EXERCISE AIM: Bring together copies of the lines in the data below that contain the word "room".

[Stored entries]
_ _ _ _ _ _ _

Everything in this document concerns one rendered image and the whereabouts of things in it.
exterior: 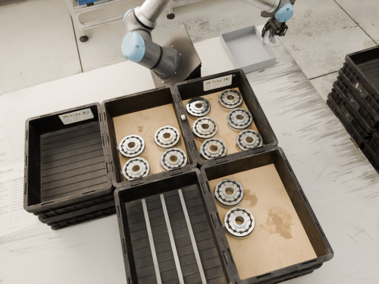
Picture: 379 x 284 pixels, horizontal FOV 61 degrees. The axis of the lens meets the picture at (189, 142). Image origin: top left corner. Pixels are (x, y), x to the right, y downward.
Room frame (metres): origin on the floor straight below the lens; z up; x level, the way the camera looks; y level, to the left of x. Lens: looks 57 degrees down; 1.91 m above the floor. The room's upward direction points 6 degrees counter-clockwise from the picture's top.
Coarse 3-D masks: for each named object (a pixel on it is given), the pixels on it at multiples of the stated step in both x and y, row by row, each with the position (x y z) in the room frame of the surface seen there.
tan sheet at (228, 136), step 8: (232, 88) 0.95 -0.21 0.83; (200, 96) 0.93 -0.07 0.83; (208, 96) 0.92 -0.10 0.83; (216, 96) 0.92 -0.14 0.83; (184, 104) 0.89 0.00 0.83; (216, 104) 0.87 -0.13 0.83; (216, 112) 0.83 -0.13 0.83; (224, 112) 0.83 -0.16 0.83; (192, 120) 0.80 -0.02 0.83; (216, 120) 0.79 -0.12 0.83; (224, 120) 0.79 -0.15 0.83; (224, 128) 0.74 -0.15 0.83; (256, 128) 0.73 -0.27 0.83; (224, 136) 0.71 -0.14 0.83; (232, 136) 0.70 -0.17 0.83; (200, 144) 0.68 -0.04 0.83; (232, 144) 0.66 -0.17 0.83; (264, 144) 0.65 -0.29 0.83; (232, 152) 0.63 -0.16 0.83
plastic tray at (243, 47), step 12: (228, 36) 1.41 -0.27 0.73; (240, 36) 1.42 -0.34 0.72; (252, 36) 1.41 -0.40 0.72; (228, 48) 1.29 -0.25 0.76; (240, 48) 1.33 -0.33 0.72; (252, 48) 1.31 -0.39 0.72; (264, 48) 1.30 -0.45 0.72; (240, 60) 1.24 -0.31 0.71; (252, 60) 1.23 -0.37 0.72; (264, 60) 1.17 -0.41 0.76
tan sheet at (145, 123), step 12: (156, 108) 0.89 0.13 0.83; (168, 108) 0.88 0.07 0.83; (120, 120) 0.84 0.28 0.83; (132, 120) 0.84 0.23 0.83; (144, 120) 0.83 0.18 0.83; (156, 120) 0.82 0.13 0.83; (168, 120) 0.82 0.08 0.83; (120, 132) 0.78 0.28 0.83; (132, 132) 0.77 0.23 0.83; (144, 132) 0.77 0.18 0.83; (180, 132) 0.75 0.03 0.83; (180, 144) 0.69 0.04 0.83; (120, 156) 0.67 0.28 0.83; (144, 156) 0.65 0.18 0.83; (156, 156) 0.65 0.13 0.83; (156, 168) 0.59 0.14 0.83
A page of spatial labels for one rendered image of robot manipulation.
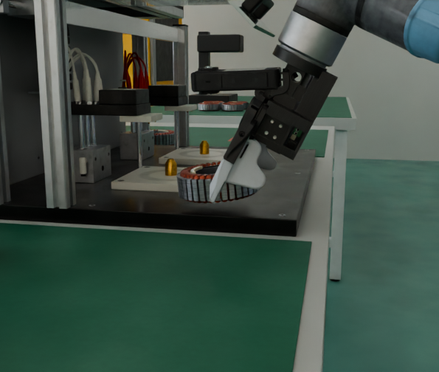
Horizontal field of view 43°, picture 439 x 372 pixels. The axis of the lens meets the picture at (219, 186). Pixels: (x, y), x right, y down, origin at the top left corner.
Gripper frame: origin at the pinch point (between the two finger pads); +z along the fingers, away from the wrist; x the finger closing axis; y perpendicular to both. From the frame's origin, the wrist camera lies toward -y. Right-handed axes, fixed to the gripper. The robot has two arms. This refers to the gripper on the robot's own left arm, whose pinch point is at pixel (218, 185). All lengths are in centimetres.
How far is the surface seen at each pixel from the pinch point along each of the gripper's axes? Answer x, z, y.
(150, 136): 39.9, 10.5, -21.6
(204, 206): -0.7, 3.3, -0.4
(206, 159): 31.7, 6.7, -7.7
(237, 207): -0.5, 1.3, 3.6
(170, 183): 7.6, 5.8, -7.6
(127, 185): 6.7, 9.2, -13.4
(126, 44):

_ _ _ _ _ _ _

RESULT OF THIS TASK:
Room frame (metres): origin on the floor straight below the lens; z up; x level, the way the camera looks; y level, to the left of x. Lens: looks 57 degrees down; 1.91 m above the floor. The room's upward direction points 6 degrees counter-clockwise from the picture's top.
Coarse 3-D masks: for each named object (a pixel on it is given), the pixels on it at multiples of the stated step in both x and y, row by row, each with the position (x y z) in the room frame of the surface seen there.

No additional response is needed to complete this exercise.